17th Sunday of the Year (b)
This Week’s Liturgy Calendar.
Ordinary Season of the Year. (b)
Weekdays – Year 1
Sunday 26th July: Seventeenth Sunday of the Year. (B)
Who are we in the eyes of God ? What can God do for us ? After all, we are no more than little people in a vast world. Today’s Liturgy shows us that God can do a great deal through us and with the little we have to offer. If we put our time and talents at his disposal, he can turn them into blessings for many.
The first reading is from the second Book of Kings. In a time of famine, the prophet Elisha orders bread destined for a religious offering to be given to the hungry poor. As there is not enough, God sees to it that there is more than sufficient to satisfy everyone.
The second reading is from the Letter to the Ephesians. Paul encourages the Christian community to be one and avoid disputes and factions.
The Gospel, from St. John’s Gospel, presents Jesus revealing himself to us as the giver of bread to the hungry. He will use this sign later to reveal himself as the bread of life in the eucharist.
Monday 27th July: Monday of the 17th week of the year.
Last week, in the course of the first readings, we heard abaout Moses still trying to form the people into the People of God. God had given him the commandments. Now Moses comes down from the mountain only to find that the people have reverted to their old ways, worshipping false gods and idols. They try to make excuses and in the end, Moses pleads with God for forgiveness for them.

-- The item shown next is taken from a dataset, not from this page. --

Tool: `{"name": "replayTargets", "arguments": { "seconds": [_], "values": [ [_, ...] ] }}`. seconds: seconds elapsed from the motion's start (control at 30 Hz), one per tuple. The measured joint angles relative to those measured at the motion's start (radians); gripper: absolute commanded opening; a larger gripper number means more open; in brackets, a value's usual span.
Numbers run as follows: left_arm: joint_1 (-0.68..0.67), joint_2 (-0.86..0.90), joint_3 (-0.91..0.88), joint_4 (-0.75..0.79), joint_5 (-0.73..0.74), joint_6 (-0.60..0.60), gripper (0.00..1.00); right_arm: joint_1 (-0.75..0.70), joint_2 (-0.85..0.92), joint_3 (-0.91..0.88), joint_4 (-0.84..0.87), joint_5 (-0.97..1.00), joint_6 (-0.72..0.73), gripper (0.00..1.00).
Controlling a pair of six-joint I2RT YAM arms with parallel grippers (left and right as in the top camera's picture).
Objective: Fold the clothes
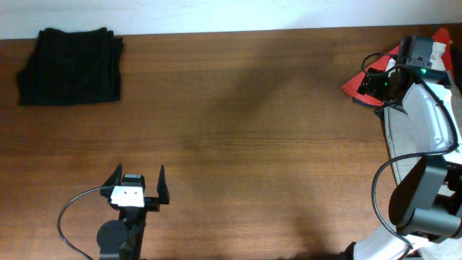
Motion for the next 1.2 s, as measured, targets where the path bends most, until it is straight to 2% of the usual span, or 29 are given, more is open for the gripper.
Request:
{"name": "replayTargets", "arguments": {
  "seconds": [0.13, 1.2],
  "values": [
    [0.022, -0.035, -0.002, 0.035, -0.003, 0.000, 0.99, 0.000, 0.000, 0.000, 0.000, 0.000, 0.000, 0.99],
    [0.032, -0.037, -0.003, 0.007, -0.004, 0.006, 0.99, 0.000, 0.000, 0.000, 0.000, 0.000, 0.000, 0.99]
  ]
}}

Jesus continues with another parable in the Gospel. The Kingdom of God may begin as something small and insignificant but it will grow eventually and have a lhuge influence on the workld and its peoples.
Tuesday 28th July: Tuesday of the 17th week of the year.
Moses was still trying to follow out God’s commands and form the People of Israel into the People of God. The Tent we read about was a sign of God’s presence as the one true God in their midst.. They can see Moses in dialogue with God on their behalf because they were still rebellious. He pleads for forgiveness.
Jesus explains a parable he had told earlier. It is another message to say that theyre will always be an opportunity to repent and turn to God’s ways.
Wednesday 29th July: Memorial of St. Martha.
Martha was the sister of Mary and Lazarus. She is the patroness of innkeepers and hostels. It was to their home that Jesus was frequent visitor. She was generous, hardworking who tended to get irritated when things didn’t work out quite so well. She was a woman of deep faith and unbounded trust in the power of Jesus.
Thursday 30th July: Memorial of St. Ignatius Loyola.
He was born in 1491 in Spain. He chose a military career initially. While convalescing after being seriously wounded, he read the lives of the saints and the Life of Christ. As a result and after much reflection, he was converted to a life of holiness. He began his studies for the priesthood and was eventually ordained in 1538 after much studying and also suspicion from Church authorities. He gathered around him a small number of like-minded dedicated men, including the future St. Francis Xavier, from which were formed the Society of Jesus, the Jesuits, who put themselves directly under the Pope’s authority, ready to go anywhere and undertake any work asked of them by the Pope. He died in 1556.
Friday 31st July: Memorial of St. Alphonsus Liguori.
He was born in 1696 near Naples, becoming a very successful lawyer. He had gained doctorates in both civil and canon law by the time he was 17. He gave up the practice of the law in order to become a priest and was ordained in 1726. He is the founder of the Congregation of the Most Holy Redeemer (the Redemptorists), whose main work is the preaching of missions and retreats. He himself was a very popular preacher. He became a Bishop in 1762 and gave himself totally to the service of his diocese before going back to his order and dying in 1787 at the age of 91.
Saturday 1st August: Saturday of the 17th week of the year.
The first reading is from the Book of Leviticus, the rules for the priests. One big festival was to be the jubilee celebration – every fifty years. During this festival, the people had to ensure that no wrong was done to any neighbour. This is the root of the Holy Years which are declared by the Pope in modern times, the last being in 2000.
Today we move away from the parables today and hear about the fate of John the Baptist who remained loyal to his mission of preparing the people to welcome the Messiah even though it was unpopular. He stood by his principles and died as a result at the hands of a weak man and a selfish woman.
We give you thanks, loving Father,
For giving us Jesus your son
As our food on the road to you and one another.
Give us the will and the strength
To bring to a hungry world food
And a fair share in the riches of the earth.
Help us also to break the bread
Of dignity and hope for all.
We ask this through Christ our Lord.